WHAT THE TASK ASKS: Every record must be transcribed in its entirety, apart from the images, which are to be omitted.

SUPPLIED RECORDS:
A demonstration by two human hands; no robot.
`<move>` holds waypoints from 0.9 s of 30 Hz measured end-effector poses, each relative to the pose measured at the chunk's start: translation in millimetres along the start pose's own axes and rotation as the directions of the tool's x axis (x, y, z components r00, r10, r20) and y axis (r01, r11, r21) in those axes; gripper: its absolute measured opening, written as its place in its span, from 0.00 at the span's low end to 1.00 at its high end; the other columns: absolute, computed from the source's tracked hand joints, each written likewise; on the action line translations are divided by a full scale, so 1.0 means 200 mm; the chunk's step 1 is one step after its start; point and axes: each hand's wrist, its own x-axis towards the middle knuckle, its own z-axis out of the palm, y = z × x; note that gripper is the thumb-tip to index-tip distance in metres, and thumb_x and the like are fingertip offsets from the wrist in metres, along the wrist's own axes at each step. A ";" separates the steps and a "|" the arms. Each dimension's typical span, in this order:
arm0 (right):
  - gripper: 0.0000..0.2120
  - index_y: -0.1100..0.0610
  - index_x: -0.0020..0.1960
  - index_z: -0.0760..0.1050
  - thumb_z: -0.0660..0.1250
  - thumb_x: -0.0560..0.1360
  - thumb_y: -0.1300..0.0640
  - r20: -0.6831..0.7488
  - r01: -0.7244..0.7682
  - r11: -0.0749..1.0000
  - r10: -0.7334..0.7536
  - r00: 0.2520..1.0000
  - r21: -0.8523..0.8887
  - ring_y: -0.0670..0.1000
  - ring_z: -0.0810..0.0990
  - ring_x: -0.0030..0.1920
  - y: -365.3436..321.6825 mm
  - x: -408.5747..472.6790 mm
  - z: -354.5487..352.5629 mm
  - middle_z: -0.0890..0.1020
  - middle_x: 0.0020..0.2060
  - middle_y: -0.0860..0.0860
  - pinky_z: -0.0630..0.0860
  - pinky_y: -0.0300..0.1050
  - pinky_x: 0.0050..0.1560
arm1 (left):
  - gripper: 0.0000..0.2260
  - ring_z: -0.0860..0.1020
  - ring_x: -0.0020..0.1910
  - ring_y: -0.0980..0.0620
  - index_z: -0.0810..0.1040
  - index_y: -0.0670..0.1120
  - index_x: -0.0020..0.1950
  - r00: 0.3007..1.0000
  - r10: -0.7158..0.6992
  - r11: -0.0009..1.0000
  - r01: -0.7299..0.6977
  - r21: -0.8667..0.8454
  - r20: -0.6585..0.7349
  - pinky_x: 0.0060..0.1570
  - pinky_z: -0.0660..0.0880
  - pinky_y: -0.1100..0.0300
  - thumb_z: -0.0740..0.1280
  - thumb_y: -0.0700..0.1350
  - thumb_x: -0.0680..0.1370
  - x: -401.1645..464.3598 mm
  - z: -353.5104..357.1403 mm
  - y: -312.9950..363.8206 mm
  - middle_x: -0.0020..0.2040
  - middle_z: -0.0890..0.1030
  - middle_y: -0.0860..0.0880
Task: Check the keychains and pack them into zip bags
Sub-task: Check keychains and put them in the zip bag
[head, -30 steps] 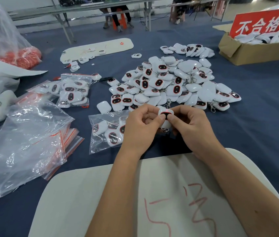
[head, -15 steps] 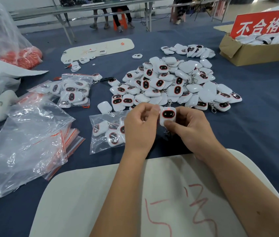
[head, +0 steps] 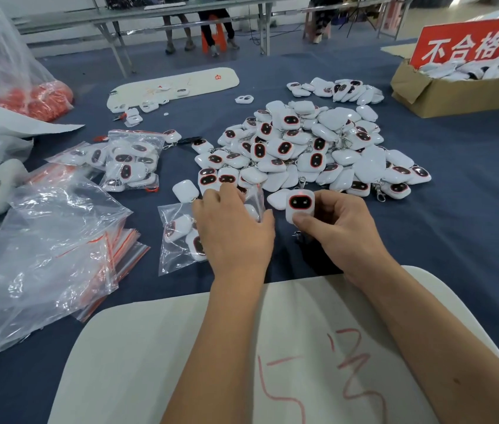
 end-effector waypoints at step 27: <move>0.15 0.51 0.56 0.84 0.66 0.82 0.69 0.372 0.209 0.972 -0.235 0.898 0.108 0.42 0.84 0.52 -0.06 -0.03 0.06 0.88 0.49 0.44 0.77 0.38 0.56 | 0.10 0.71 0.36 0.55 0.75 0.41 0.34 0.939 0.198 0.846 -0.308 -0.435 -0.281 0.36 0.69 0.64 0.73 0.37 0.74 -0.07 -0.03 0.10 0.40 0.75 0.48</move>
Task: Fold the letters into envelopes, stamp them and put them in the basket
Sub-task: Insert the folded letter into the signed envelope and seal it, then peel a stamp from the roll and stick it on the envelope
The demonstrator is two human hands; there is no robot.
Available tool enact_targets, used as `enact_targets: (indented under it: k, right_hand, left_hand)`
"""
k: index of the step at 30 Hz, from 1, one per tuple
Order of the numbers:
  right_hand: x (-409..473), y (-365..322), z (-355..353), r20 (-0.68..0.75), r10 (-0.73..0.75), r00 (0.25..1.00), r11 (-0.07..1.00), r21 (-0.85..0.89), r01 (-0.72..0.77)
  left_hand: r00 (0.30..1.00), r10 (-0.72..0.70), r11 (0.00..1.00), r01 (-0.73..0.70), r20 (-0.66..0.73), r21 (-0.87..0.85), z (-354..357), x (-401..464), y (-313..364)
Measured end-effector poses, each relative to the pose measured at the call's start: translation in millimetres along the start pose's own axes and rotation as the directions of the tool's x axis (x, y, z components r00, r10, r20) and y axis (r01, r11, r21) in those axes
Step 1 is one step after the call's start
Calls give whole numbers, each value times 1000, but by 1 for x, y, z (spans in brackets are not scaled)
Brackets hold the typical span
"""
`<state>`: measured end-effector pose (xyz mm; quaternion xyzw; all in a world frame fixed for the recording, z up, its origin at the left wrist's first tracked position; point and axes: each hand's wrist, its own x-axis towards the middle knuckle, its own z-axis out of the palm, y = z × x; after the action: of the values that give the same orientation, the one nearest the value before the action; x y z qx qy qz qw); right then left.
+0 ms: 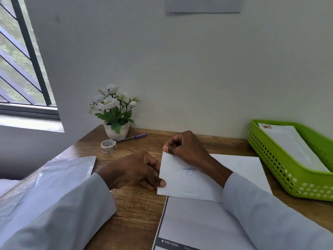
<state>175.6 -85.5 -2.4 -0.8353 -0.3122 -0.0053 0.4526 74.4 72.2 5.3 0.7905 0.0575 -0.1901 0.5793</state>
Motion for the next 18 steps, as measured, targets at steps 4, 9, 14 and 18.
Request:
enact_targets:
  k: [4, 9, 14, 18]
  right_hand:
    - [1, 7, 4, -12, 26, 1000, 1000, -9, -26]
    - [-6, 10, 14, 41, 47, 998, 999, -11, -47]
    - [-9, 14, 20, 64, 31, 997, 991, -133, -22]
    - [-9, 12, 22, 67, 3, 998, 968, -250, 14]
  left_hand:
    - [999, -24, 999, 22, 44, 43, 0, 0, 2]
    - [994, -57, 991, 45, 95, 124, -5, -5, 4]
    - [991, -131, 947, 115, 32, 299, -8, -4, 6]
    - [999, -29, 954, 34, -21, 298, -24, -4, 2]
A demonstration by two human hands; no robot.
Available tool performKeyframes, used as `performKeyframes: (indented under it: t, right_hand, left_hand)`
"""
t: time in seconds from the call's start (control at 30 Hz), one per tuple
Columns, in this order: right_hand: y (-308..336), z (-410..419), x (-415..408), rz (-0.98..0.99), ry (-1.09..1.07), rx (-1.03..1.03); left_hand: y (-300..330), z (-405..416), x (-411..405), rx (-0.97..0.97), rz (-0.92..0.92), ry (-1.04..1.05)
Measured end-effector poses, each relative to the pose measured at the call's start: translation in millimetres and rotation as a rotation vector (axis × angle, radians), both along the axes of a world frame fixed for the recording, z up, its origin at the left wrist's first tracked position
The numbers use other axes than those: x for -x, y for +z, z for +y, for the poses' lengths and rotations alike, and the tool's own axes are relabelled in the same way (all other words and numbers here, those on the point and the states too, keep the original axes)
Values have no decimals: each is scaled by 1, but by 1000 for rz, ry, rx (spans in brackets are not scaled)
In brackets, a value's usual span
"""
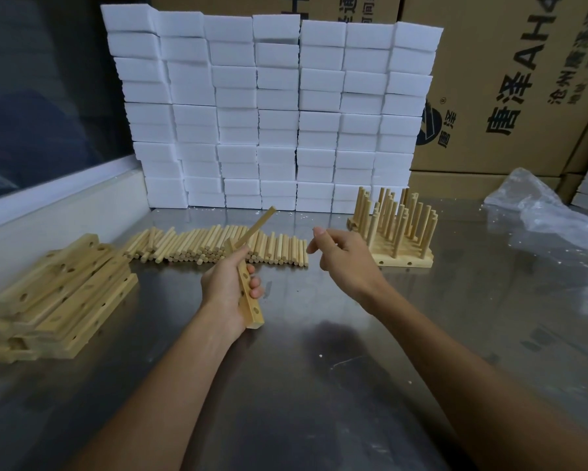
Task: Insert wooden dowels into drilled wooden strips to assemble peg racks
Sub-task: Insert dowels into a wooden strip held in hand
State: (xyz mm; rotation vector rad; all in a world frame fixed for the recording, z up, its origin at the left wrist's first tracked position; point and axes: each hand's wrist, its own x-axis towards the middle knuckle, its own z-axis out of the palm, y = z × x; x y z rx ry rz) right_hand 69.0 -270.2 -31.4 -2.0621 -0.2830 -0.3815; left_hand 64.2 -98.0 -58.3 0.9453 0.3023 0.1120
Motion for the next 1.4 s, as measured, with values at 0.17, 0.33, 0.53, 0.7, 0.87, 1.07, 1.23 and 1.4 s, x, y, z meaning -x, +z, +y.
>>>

RESULT FOR THIS TASK:
A demonstration by two human hands; no robot.
`<move>` holds waypoints from 0.9 s of 30 Hz measured end-effector poses, each relative to the pose measured at the chunk's start: translation in millimetres along the start pose's own axes and rotation as the directions of the tool's x axis (x, y, z components r00, r10, r20) and y axis (r01, r11, r21) in those axes; gripper: its absolute measured opening, written as its place in its span, from 0.00 at the span's low end to 1.00 at its high end; the other columns: absolute, computed from the source's tracked hand joints, each written likewise; on the action line translations are divided by a full scale, so 1.0 means 200 mm; the chunk's step 1 is one step after its start; point and axes: each hand's wrist, its own x-axis towards the middle knuckle, its own z-axis out of the palm, y = z × x; note that gripper is the thumb-tip to index-tip distance in metres, and thumb_x and the like are fingertip offsets from the wrist in metres, along the wrist's own axes at each step. A ";" separates the steps and a "|" the arms. Each dimension's typical span, in this order:
arm0 (right):
  - gripper: 0.0000..0.2120
  - index_y: -0.1100..0.0610
  - index_x: -0.0020..0.1960
  - index_z: -0.0760..0.1050
  - thumb_z: -0.0660..0.1250
  - thumb_x: -0.0560..0.1360
  - thumb_y: -0.1300..0.0640
  - r20: -0.6831..0.7488
  - r01: -0.7244..0.7682
  - r11: -0.0749..1.0000
  - r10: -0.7334..0.7536
  - r00: 0.2520..1.0000
  - r21: -0.8523..0.8887
  - ring_y: -0.0670..0.1000
  - ring_z: -0.0810..0.0990
  - ring_x: -0.0030..0.1920
  - y: -365.3436..321.6825 mm
  - x: -408.5747..472.6790 mm
  - z: -354.5487..352.5629 mm
  - middle_z: -0.0890..0.1020
  - middle_x: 0.0020..0.2060
  - middle_y: -0.0860..0.0860
  - pinky_z: -0.0630..0.0860
  - pinky_y: -0.0300..0.1050
  - pinky_x: 0.0050..0.1560
arm1 (left):
  - gripper: 0.0000..0.2260
  - ring_z: -0.0860..0.1020
  - ring_x: -0.0020..0.1910
  - ring_y: -0.0980..0.0620
  - index_z: -0.0810..0.1040
  - index_y: -0.0670..0.1120
  - index_x: -0.0020..0.1950
  - r00: 0.3007..1.0000
  - r10: -0.7158..0.6992
  - r11: -0.0009..1.0000
  - r01: -0.7299..0.6977
  - r21: -0.8667..0.8454
  - r20: -0.6585..0.7349
  - pinky_x: 0.0060..0.1570
  - pinky_z: -0.0660..0.0880
  - pinky_y: -0.1100..0.0300
  - thumb_z: -0.0740..0.1280
  - thumb_y: -0.0700..0.1350
  - thumb_x: -0.0680..0.1370
  - x: -401.1645..464.3598 mm
  - z: -353.5104..357.1403 mm
  - y: -312.9950..363.8206 mm
  - middle_x: -0.0020..0.2040
  - middle_z: -0.0890..0.1030
  - middle_y: -0.0860..0.0880
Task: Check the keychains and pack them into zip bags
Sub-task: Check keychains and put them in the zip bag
[head, -30 steps] 
[head, -15 steps] 
[head, +0 steps] 
 end-effector waypoints at step 27: <move>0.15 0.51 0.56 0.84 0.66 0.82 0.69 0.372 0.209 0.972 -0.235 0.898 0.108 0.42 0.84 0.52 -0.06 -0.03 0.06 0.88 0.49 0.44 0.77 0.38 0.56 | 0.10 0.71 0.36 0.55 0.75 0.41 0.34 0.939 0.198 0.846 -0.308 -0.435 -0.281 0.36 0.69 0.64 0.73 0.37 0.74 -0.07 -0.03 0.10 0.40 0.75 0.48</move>
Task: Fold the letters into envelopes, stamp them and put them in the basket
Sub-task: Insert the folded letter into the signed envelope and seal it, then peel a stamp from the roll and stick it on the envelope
The demonstrator is two human hands; there is no robot.
Available tool enact_targets, used as `enact_targets: (indented under it: k, right_hand, left_hand)`
"""
k: index of the step at 30 Hz, from 1, one per tuple
Order of the numbers:
  right_hand: x (-409..473), y (-365..322), z (-355..353), r20 (-0.68..0.75), r10 (-0.73..0.75), r00 (0.25..1.00), r11 (-0.07..1.00), r21 (-0.85..0.89), r01 (-0.72..0.77)
  left_hand: r00 (0.30..1.00), r10 (-0.72..0.70), r11 (0.00..1.00), r01 (-0.73..0.70), r20 (-0.66..0.73), r21 (-0.87..0.85), z (-354..357), x (-401..464), y (-313..364)
Measured end-effector poses, each relative to the pose measured at the call's start: translation in millimetres along the start pose's own axes and rotation as the directions of the tool's x axis (x, y, z components r00, r10, r20) and y axis (r01, r11, r21) in those axes
Step 1 is one step after the call's start
Calls give whole numbers, each value times 1000, but by 1 for x, y, z (spans in brackets are not scaled)
Brackets hold the typical span
"""
`<state>`: measured end-effector pose (xyz mm; quaternion xyzw; all in a world frame fixed for the recording, z up, its origin at the left wrist's first tracked position; point and axes: each hand's wrist, its own x-axis towards the middle knuckle, its own z-axis out of the palm, y = z × x; after the action: of the values that give the same orientation, the one nearest the value before the action; x y z qx qy qz qw); right then left.
+0 ms: 
<state>175.6 -85.5 -2.4 -0.8353 -0.3122 -0.0053 0.4526 74.4 72.2 5.3 0.7905 0.0575 -0.1901 0.5793</state>
Motion for the next 18 steps, as measured, targets at steps 4, 9, 14 and 18.
Request:
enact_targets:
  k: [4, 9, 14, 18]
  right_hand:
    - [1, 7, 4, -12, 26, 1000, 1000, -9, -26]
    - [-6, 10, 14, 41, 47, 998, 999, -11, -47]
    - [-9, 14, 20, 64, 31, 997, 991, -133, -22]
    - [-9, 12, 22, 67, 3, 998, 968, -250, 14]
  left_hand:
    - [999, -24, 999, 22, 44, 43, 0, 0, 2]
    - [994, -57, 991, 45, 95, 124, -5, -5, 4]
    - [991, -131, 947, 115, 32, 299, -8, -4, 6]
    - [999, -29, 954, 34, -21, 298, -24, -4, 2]
A demonstration by two human hands; no robot.
Available tool performKeyframes, used as `performKeyframes: (indented under it: t, right_hand, left_hand)`
"""
t: time in seconds from the call's start (control at 30 Hz), one per tuple
Columns, in this order: right_hand: y (-308..336), z (-410..419), x (-415..408), rz (-0.98..0.99), ry (-1.09..1.07), rx (-1.03..1.03); left_hand: y (-300..330), z (-405..416), x (-411..405), rx (-0.97..0.97), rz (-0.92..0.92), ry (-1.04..1.05)
Measured end-effector poses, each relative to the pose measured at the call's start: translation in millimetres and rotation as a rotation vector (axis × angle, radians), both along the axes of a world frame fixed for the recording, z up, its origin at the left wrist's first tracked position
The numbers use other axes than those: x for -x, y for +z, z for +y, for the poses' lengths and rotations alike, and the tool's own axes are relabelled in the same way (all other words and numbers here, those on the point and the states too, keep the original axes)
Values have no decimals: each is scaled by 1, but by 1000 for rz, ry, rx (spans in brackets are not scaled)
In brackets, a value's usual span
"""
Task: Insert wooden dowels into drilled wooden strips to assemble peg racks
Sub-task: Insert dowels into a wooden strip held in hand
State: (xyz mm; rotation vector rad; all in a world frame fixed for the recording, z up, its origin at the left wrist's first tracked position; point and axes: each hand's wrist, its own x-axis towards the middle knuckle, its own z-axis out of the palm, y = z × x; x y z rx ry rz) right_hand 69.0 -270.2 -31.4 -2.0621 -0.2830 -0.3815; left_hand 64.2 -98.0 -58.3 0.9453 0.3023 0.1120
Motion for the next 1.4 s, as measured, with values at 0.17, 0.33, 0.53, 0.7, 0.87, 1.07, 1.23 and 1.4 s, x, y, z meaning -x, +z, +y.
>>>

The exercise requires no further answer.